▸ **Problem details**
Starting at the top of the listing, extract every line up to and including the one with "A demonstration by". Pictures stay out of the copy.

▸ **Data supplied**

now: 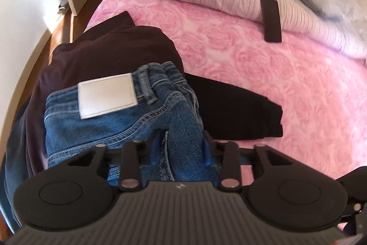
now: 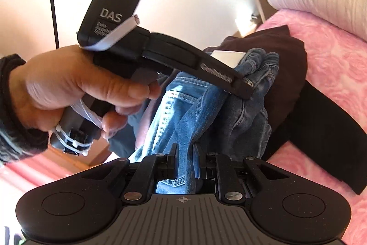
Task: Fold clothes
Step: 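Grasp the jeans waistband with the left gripper while the right gripper grasps it too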
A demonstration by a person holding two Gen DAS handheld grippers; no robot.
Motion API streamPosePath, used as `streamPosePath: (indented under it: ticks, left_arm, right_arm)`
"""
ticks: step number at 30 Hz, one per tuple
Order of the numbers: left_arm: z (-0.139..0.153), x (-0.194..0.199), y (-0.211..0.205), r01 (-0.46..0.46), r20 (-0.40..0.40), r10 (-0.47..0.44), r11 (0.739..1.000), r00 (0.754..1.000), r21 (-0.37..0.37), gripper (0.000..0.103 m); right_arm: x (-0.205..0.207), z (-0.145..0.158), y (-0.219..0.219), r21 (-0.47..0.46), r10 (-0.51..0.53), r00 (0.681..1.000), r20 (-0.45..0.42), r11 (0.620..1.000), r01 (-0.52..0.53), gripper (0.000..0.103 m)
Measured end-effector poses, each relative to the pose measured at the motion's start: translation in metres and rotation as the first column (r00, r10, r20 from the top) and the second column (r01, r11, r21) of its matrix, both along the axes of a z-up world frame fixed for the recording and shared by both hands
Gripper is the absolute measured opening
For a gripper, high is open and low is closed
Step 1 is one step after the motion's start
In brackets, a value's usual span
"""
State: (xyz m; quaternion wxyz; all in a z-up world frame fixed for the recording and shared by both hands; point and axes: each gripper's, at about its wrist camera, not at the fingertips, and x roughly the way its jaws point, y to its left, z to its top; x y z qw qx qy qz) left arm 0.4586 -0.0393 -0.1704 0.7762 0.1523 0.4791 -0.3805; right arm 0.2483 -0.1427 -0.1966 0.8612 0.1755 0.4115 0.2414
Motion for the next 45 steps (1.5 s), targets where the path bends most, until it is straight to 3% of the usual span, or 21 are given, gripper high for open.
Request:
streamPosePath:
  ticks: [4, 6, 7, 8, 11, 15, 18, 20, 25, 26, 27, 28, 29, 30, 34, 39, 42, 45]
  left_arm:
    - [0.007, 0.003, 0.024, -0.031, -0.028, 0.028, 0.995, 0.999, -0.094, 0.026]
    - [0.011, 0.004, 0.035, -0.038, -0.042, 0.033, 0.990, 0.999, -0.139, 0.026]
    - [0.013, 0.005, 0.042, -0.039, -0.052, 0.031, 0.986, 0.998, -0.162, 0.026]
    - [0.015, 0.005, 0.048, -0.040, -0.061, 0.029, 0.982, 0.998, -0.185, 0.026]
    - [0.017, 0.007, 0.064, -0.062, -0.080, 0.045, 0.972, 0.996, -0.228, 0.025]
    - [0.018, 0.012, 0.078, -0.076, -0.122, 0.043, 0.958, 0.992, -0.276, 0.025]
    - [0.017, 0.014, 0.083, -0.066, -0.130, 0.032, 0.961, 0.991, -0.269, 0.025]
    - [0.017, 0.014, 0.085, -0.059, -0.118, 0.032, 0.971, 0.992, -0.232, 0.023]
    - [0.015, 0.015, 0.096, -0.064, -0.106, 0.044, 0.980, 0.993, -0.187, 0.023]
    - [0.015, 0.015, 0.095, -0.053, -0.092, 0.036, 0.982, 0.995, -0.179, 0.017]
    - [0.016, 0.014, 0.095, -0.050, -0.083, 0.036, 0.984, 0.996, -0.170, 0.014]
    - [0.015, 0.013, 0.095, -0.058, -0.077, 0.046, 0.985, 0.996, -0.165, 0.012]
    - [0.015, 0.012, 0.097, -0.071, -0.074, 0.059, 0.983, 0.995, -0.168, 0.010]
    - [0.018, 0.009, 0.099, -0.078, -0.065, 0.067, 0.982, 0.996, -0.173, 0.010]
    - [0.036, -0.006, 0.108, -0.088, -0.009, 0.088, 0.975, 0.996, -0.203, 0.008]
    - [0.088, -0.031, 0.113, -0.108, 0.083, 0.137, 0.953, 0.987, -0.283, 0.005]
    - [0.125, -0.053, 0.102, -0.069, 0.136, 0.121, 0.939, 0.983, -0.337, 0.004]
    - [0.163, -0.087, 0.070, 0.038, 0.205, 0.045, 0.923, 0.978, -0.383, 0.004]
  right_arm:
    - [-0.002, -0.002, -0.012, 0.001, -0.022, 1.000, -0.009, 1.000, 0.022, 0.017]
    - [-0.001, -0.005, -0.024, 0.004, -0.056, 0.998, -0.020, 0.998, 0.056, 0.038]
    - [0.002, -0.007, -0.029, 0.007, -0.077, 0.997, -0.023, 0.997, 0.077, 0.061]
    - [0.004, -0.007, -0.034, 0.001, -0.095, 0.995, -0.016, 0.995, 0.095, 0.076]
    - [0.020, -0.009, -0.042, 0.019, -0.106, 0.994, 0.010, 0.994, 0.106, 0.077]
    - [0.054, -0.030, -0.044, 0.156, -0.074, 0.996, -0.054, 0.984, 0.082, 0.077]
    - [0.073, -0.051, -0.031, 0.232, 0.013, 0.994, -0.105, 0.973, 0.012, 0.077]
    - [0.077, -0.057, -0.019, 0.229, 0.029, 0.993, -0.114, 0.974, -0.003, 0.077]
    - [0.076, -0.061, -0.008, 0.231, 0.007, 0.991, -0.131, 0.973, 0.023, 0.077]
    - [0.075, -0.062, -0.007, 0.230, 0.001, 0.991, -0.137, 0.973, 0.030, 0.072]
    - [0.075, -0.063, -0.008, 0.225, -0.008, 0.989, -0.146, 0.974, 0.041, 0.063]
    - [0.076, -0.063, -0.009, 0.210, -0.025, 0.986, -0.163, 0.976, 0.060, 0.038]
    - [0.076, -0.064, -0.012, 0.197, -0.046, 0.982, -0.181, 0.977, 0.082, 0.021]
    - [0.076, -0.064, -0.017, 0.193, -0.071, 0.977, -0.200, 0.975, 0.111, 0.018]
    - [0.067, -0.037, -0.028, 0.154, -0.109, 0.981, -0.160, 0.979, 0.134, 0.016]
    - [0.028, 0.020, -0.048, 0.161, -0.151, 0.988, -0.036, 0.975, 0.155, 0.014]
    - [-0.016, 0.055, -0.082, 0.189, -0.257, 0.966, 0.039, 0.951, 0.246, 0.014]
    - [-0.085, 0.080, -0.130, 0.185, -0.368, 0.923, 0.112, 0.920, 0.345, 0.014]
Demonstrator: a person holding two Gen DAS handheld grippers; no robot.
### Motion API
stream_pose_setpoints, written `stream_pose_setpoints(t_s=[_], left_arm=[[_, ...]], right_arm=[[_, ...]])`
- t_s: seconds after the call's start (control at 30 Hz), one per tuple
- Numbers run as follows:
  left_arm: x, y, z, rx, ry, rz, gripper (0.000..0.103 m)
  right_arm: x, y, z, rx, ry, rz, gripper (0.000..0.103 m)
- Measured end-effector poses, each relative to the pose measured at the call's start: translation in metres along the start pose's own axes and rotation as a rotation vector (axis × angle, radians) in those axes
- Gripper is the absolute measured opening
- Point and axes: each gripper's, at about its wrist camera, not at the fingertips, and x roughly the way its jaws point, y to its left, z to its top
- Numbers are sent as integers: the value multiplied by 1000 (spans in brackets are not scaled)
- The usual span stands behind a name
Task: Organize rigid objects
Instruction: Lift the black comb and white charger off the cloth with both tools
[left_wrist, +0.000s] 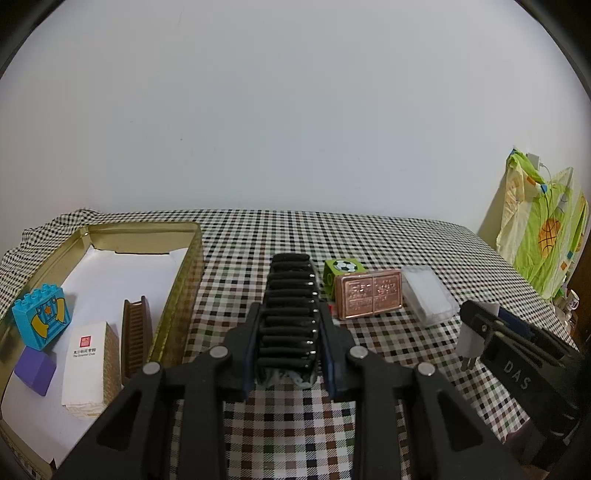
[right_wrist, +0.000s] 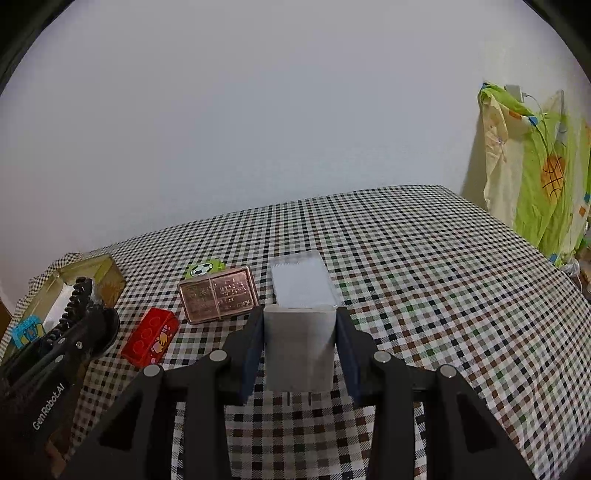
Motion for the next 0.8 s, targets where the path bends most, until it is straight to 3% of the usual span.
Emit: stream_pose_setpoints(t_s=[0.8], left_arm=[[-2,-1,0,16,-8,-1,26]], right_arm=[[-4,7,-1,-20,-40,-11,40]])
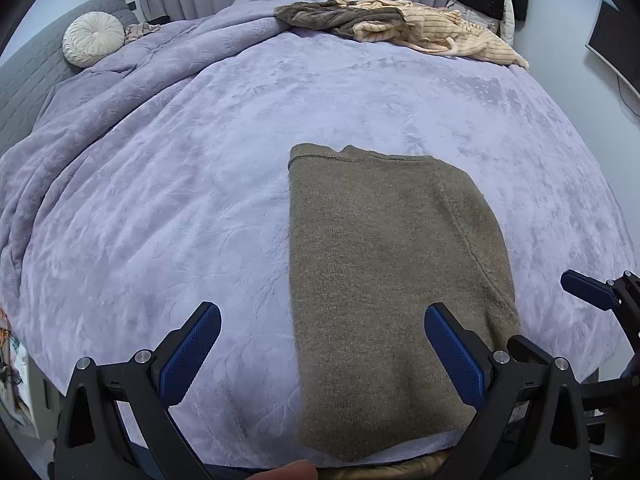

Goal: Fold small clothes

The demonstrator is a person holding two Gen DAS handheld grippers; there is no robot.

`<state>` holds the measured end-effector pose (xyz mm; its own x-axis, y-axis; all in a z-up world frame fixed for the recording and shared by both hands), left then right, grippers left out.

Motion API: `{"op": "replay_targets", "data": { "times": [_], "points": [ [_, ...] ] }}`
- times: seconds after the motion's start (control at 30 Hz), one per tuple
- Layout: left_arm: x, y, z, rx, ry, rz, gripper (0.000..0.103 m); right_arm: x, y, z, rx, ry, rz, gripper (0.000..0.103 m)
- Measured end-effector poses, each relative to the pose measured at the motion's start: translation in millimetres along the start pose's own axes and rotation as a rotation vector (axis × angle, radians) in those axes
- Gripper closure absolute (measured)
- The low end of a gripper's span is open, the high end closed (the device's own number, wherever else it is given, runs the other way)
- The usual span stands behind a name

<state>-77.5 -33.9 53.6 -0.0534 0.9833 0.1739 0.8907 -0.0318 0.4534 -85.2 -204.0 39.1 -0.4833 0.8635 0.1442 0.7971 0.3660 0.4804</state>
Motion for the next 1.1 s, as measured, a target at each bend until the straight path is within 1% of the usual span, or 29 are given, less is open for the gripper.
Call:
{"op": "replay_targets", "data": {
  "times": [0.1,0.27,1.1],
  "points": [
    [-3.7,-2.0,2.0,0.022,-0.021,0.009,0.001,0.8,1.5,1.9,0.003,0.001,-0.006,0.023],
    [-4.5,-1.8,6.4,0.046,-0.029,0.007,0.001,-0.9,4.1,4.0,0.012,0.000,-0.002,0.023],
    [-11.0,11.8,16.9,0.058,-0.051,0.021,0.001,-7.1,18.5,17.3,0.043,0.010,0.008,0.023]
  ]
}}
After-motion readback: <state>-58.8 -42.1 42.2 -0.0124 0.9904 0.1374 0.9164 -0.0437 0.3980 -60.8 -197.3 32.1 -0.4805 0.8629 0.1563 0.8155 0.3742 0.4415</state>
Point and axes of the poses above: each gripper's, at about its wrist camera, not at the fingertips, and z roughly the way its jaws point, x to its left, y to its top, the point moved 7 cm from there along z, roughly the way its jaws point, and after that the axes turned 12 degrees about y, right-handed, at the moved point
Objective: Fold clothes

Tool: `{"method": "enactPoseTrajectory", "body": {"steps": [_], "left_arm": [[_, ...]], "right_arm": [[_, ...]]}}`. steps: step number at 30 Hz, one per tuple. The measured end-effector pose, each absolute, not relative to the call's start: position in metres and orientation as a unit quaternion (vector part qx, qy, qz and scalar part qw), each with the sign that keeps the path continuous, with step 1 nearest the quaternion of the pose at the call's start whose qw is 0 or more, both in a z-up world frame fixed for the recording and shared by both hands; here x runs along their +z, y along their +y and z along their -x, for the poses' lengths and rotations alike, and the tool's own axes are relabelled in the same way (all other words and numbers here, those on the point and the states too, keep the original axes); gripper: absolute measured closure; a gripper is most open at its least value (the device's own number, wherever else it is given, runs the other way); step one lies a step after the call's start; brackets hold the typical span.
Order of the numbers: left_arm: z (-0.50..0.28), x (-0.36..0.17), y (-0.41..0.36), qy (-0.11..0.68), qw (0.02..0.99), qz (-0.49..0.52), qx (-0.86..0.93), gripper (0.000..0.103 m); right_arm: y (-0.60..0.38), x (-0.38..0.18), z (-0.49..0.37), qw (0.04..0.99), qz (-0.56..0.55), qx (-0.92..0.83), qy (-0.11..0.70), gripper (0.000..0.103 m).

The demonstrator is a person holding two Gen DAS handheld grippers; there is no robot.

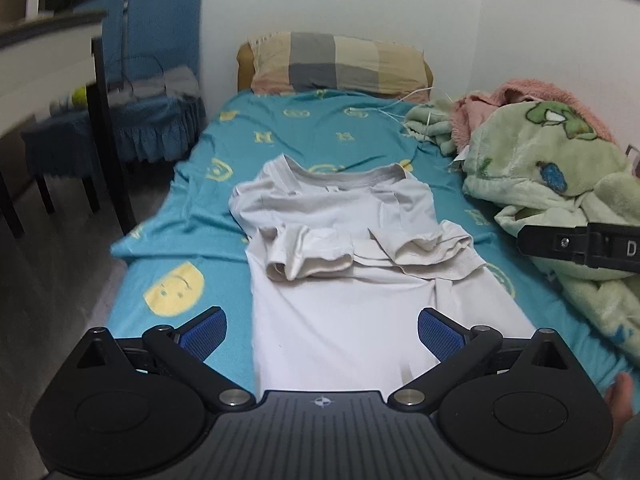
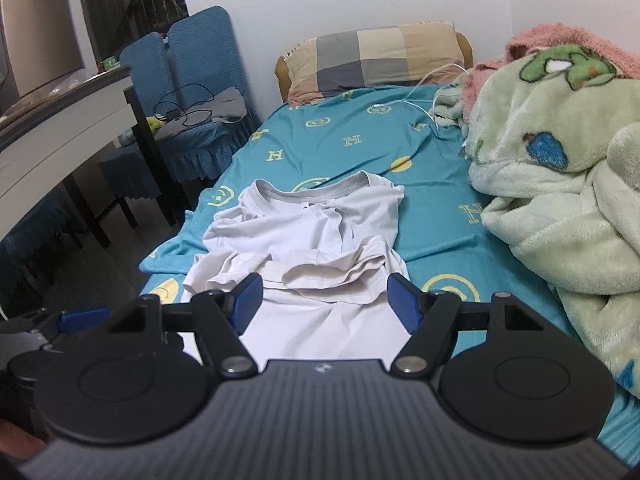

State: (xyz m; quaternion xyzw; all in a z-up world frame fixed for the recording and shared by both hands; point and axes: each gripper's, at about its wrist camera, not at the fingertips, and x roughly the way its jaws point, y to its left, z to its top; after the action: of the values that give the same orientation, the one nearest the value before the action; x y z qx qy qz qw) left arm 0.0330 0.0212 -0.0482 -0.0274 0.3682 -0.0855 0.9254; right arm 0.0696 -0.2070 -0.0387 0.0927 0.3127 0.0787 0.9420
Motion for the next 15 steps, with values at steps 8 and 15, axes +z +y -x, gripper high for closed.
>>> {"method": "enactPoseTrajectory", "body": {"steps": [8, 15], "left_arm": [[-0.048, -0.073, 0.048, 0.456, 0.868, 0.17, -0.097, 0.001], [-0.057, -0.107, 0.069, 0.532, 0.786, 0.299, -0.104, 0.004]], "right_arm": [[-0.219, -0.049, -0.077, 0.928, -0.124, 0.044, 0.347, 0.032], [-0.224, -0.053, -0.079, 0.922, -0.138, 0.033, 0.361, 0.032]]}}
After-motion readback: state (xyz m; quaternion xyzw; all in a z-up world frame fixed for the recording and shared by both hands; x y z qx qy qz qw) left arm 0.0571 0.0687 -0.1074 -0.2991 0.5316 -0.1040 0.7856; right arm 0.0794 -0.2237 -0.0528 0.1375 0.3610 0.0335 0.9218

▸ **Task result**
now: 
now: 
Task: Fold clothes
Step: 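Grasp the jeans waistband with the left gripper while the right gripper grasps it too
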A demonstration by a person holding two Gen DAS handheld grippers; no robot.

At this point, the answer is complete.